Jennifer Rubin: Nunes and other Trump sycophants cannot take re-election for granted

Nunes is unlikely to lose his seat, but in a wave election there are always some surprising results.

House Intelligence Committee Chairman Devin Nunes, R-Calif., a close ally of President Donald Trump who has become a fierce critic of the FBI and the Justice Department, strides to a GOP conference at the Capitol in Washington, Tuesday, Jan. 30, 2018. House Speaker Paul Ryan is defending a vote by Republicans on the House intelligence committee to release a classified memo on the Russia investigation. (AP Photo/J. Scott Applewhite)

We are nine months from the midterm elections, and it’s just one poll, and a non-neutral poll at that. That said, Democrats surely will be encouraged by a Public Policy Polling survey (done for the Democrats’ leading candidate). It shows that House Intelligence Committee Chariman Devin Nunes, R-Calif., whose memo has created a fiery backlash against him and his anti-FBI cohorts, is ahead by only 5 points and has not broken 50 percent. “He was leading a re-election bid by only 50 percent to 45 percent against a generic Democratic opponent, with a 4.1 percent margin of error, according to a Public Policy Polling survey released by his potential opponent Andrew Janz last month.” That was before the memo stunt.

The New York Daily News reports:

“Nunes has won with more than 60 percent of the vote in his last three elections, including 68 percent in 2016 buoyed by a victory for President [Donald] Trump in his district. … Janz put up a billboard in November that showed his opponent as a ‘good boy’ on a child leash held by Trump and in turn by Russian President Vladimir Putin.”

Well, a good sense of humor always helps.

California’s 22nd Congressional District sure doesn’t look like an attractive opportunity for Democrats.

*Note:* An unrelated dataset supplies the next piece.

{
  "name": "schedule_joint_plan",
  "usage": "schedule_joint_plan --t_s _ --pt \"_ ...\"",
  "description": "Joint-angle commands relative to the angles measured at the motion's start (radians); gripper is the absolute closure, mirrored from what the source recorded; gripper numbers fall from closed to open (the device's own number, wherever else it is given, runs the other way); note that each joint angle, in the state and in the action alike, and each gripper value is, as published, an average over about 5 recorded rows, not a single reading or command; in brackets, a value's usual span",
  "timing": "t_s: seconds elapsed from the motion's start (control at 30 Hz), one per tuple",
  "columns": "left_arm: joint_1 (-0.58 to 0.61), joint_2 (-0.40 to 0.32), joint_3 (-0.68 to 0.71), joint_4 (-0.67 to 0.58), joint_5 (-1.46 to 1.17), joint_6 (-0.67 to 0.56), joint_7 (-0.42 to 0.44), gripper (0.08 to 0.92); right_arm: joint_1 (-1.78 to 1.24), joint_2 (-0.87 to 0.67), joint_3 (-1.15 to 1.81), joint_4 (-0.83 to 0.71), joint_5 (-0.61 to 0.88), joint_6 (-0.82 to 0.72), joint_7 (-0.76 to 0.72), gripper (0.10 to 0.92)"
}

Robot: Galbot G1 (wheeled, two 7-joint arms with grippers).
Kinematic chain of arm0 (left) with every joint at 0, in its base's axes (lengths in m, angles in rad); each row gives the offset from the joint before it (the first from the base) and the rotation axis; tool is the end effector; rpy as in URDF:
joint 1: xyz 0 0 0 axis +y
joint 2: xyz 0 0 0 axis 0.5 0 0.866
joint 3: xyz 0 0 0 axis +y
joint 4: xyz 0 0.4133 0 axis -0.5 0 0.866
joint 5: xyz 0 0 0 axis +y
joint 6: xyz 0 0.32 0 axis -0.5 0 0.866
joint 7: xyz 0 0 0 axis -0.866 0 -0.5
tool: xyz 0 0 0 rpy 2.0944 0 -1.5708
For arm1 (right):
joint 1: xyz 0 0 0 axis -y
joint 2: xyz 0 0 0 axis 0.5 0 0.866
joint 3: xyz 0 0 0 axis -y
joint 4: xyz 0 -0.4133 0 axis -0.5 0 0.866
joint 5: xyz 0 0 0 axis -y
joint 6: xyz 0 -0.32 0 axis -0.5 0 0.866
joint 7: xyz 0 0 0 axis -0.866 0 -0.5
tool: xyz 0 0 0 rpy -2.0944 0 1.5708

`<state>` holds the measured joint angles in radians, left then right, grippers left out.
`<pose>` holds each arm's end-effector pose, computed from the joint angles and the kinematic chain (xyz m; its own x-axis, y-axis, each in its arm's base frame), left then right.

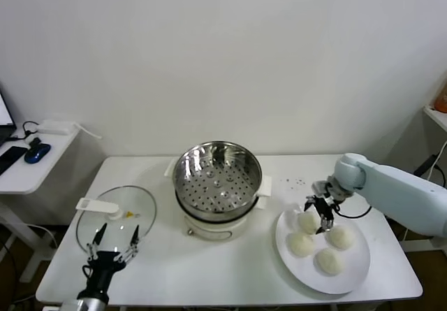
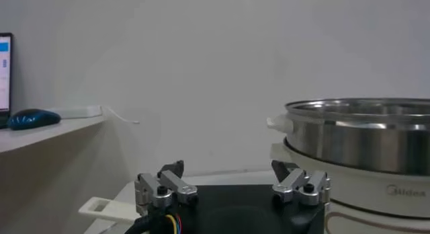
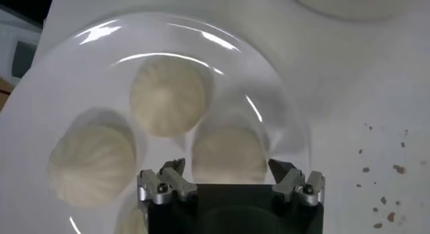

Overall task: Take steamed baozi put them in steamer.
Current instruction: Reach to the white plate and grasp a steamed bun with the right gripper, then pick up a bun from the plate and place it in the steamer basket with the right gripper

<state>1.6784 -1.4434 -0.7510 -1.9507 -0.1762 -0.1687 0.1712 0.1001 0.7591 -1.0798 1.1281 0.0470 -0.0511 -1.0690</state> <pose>0.0663 0.1039 -0.3999 -0.9981 0.0168 0.0589 0.0200 0.9983 0.0539 0.5326 -0.2004 -0.2504 -0.0263 -0.1455 0.9890 -0.9740 -0.2189 -0.0581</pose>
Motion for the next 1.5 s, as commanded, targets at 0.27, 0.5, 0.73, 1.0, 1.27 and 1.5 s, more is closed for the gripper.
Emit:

It is rated “Safe Republican” by three neutral, respected polling groups. Because California uses a single primary system — all candidates regardless of party appear on the primary ballot, and the top two face off in the general election — we will get an indication in June whether Nunes is much weaker than in previous elections. One interesting statistic jumps out: It is a plurality-Latino district (44 percent), meaning it has a nonwhite majority.

Now, the district is ranked R+8, which normally wouldn’t be competitive. However, keep in mind that Trump won the district by 9 points, Mitt Romney by 15. These are not die-hard Trump fans by any stretch of the imagination. And if the special elections last year were any indication (“the Democratic margin has been 12 percentage points better, on average, than the partisan lean in each race”), it is not inconceivable Nunes could lose. Janz may be well-suited to take on Nunes. He is a deputy district attorney with the Fresno County District Attorney’s Office, giving him some standing to decry Nunes’ tactics and assault on the FBI.

Again, Nunes is unlikely to lose his seat, but in a wave election there are always some surprising results. (Moreover, Nunes cannot consider his race in the bag; he and his donors will have to run a fully competitive race, potentially diverting resources from other races.)

Democrats should certainly focus on more competitive races, but thanks to Nunes and Trump, Democrats running against GOP incumbents would be well advised to focus on three things.

First, by making the case that Republicans (with Nunes as the poster boy) are politicizing law enforcement and damaging our national security, Democrats may chip away some of those proverbial soccer moms (suburban women concerned about security).

Second, Trump has talked a good game but done virtually nothing on the opioid addiction front. In Nunes’ district, smack in the middle of the San Joaquin Valley, it is a substantial concern. A National Public Radio report just last week found:

“You won’t find the state’s highest overdose rates here in the San Joaquin Valley. But the epidemic holds at a dull roar, with overdose rates still higher than the state average in every Valley county except one. In the six counties here, opioids claimed 151 lives in 2013, and 195 in 2014.”

Fresno County health officer Ken Bird says that’s too many. “If we’re over the state average, I don’t accept that,” he says. “That’s how I see it.”

Votes for Medicaid cuts and failure to direct new resources to fighting opioid addiction may be problematic for conservative Republicans.

Finally, Democrats badly need to register and turn out the Latino vote to maximize their pickup opportunities in states with large Latino populations, including California (with seven seats rated a solid pickup possibilities for Democrats), Florida and Texas. Likewise, in competitive Senate races (like Arizona’s and Nevada’s), Latino voters could very well determine which party holds the Senate majority.

In sum, chances are Nunes will be re-elected, but Democrats can throw a scare into him and, more important, show Republicans in more competitive races that attacking the FBI, doing nothing on the opioid front and waving the bloody shirt on immigration have consequences.